7.1 Newborn screening for sickle‑cell disease (SCD)

  • Benefit – Early penicillin prophylaxis, vaccination and parental education reduce mortality by > 90 %.
  • Ethical/social issues

    • Potential stigma for carriers and families.
    • Decision whether to disclose carrier status to parents of an asymptomatic child.
    • Resource allocation: balancing large‑scale screening costs with lifelong treatment provision.

7.2 In‑vivo CRISPR therapy for Leber congenital amaurosis (LCA10)

  • Approach – Single sub‑retinal injection of AAV5‑CRISPR‑Cas9 (EDIT‑101) to correct the CEP290 intronic mutation.
  • Regulatory scrutiny – FDA granted “Regenerative Medicine Advanced Therapy” (RMAT) designation; extensive off‑target analysis by GUIDE‑seq before trial launch.
  • Debate – Non‑heritable, eye‑specific editing is viewed as low‑risk, yet concerns remain about long‑term safety, cost (£150 k per eye) and equitable access.

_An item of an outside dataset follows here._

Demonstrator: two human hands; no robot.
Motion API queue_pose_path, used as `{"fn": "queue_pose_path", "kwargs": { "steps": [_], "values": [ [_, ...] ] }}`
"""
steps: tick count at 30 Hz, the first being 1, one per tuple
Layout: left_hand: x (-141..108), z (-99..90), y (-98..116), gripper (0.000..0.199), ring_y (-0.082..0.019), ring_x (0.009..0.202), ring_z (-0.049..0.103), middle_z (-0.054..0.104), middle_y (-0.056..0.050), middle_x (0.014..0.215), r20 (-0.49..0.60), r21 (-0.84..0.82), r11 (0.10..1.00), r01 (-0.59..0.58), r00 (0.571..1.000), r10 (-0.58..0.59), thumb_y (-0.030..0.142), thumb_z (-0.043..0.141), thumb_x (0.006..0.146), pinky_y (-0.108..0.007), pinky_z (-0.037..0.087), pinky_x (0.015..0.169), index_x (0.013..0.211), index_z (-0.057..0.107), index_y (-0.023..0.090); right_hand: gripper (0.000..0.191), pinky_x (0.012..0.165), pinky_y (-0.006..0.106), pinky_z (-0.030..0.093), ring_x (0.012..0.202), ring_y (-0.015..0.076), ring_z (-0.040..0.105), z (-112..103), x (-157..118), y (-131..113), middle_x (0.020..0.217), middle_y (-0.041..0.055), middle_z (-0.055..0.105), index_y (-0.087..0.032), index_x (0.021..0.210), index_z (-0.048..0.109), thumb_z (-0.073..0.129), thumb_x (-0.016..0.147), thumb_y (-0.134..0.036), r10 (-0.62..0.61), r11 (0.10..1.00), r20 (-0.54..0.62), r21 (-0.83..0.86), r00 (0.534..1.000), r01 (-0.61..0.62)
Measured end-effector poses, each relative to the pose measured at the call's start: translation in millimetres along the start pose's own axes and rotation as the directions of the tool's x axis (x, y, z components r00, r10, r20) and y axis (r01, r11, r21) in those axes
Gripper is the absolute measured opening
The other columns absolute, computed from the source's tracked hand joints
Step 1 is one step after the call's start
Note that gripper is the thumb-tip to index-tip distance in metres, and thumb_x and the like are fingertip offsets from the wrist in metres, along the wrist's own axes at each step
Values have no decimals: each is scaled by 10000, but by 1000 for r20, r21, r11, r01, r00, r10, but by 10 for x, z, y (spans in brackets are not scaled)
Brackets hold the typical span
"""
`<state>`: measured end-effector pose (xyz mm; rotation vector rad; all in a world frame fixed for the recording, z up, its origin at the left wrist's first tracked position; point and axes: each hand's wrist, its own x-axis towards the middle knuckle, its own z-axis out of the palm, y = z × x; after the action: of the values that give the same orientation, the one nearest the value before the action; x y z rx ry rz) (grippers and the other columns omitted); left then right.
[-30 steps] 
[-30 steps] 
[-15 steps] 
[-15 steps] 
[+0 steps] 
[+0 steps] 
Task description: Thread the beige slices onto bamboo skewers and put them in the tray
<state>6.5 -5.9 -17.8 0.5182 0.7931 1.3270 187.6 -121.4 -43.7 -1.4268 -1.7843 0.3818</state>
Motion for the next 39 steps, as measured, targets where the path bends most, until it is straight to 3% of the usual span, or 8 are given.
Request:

7.3 Bt cotton – agricultural biotechnology

  • Introduces a bacterial toxin gene conferring resistance to bollworm.
  • Economic impact: increased yields and reduced pesticide use in many countries.
  • ELSI considerations: gene flow to wild relatives, farmer dependency on patented seeds, and intellectual‑property disputes.

7.4 Recombinant insulin production in E. coli

  • Human insulin gene cloned into a plasmid, expressed in bacterial fermenters, purified for therapeutic use.
  • Illustrates the link between recombinant DNA, cloning, and a life‑saving medical product.
  • Ethical note – ensures a reliable, low‑cost supply compared with animal‑derived insulin, improving global equity.

8. Links to other syllabus topics

  • DNA structure & replication – Basis for PCR, sequencing and cloning.
  • Inheritance patterns – Carrier testing relies on Mendelian ratios; linkage analysis can locate disease genes.
  • Mutation – Understanding point mutations, insertions/deletions, and chromosomal rearrangements underpins gene‑editing strategies.
  • Biotechnology regulation – Same agencies that assess GM crops also evaluate gene‑therapy ATMPs, highlighting the common regulatory framework.

9. Suggested diagram

Flowchart: Genetic screening → risk assessment (sensitivity, specificity, PPV/NPV) → genetic counselling → possible outcomes (lifestyle change, preventive medication, enrolment in a gene‑therapy trial) → long‑term monitoring.

10. Summary

Genetic technology—from recombinant DNA and PCR to CRISPR‑based genome editing—provides powerful tools for diagnostics, therapeutics, agriculture and industry. Successful application requires:

  1. A solid grasp of the underlying molecular techniques and their quantitative limits.
  2. Robust ethical frameworks that address consent, privacy, discrimination, enhancement, germ‑line modification and ecological impact.
  3. Clear, enforceable regulation at national and international levels.
  4. Transparent public engagement and high‑quality genetic counselling to align scientific progress with societal values.

When these elements are integrated, genetic technologies can fulfil their promise of personalised, equitable and safe advances in medicine and beyond.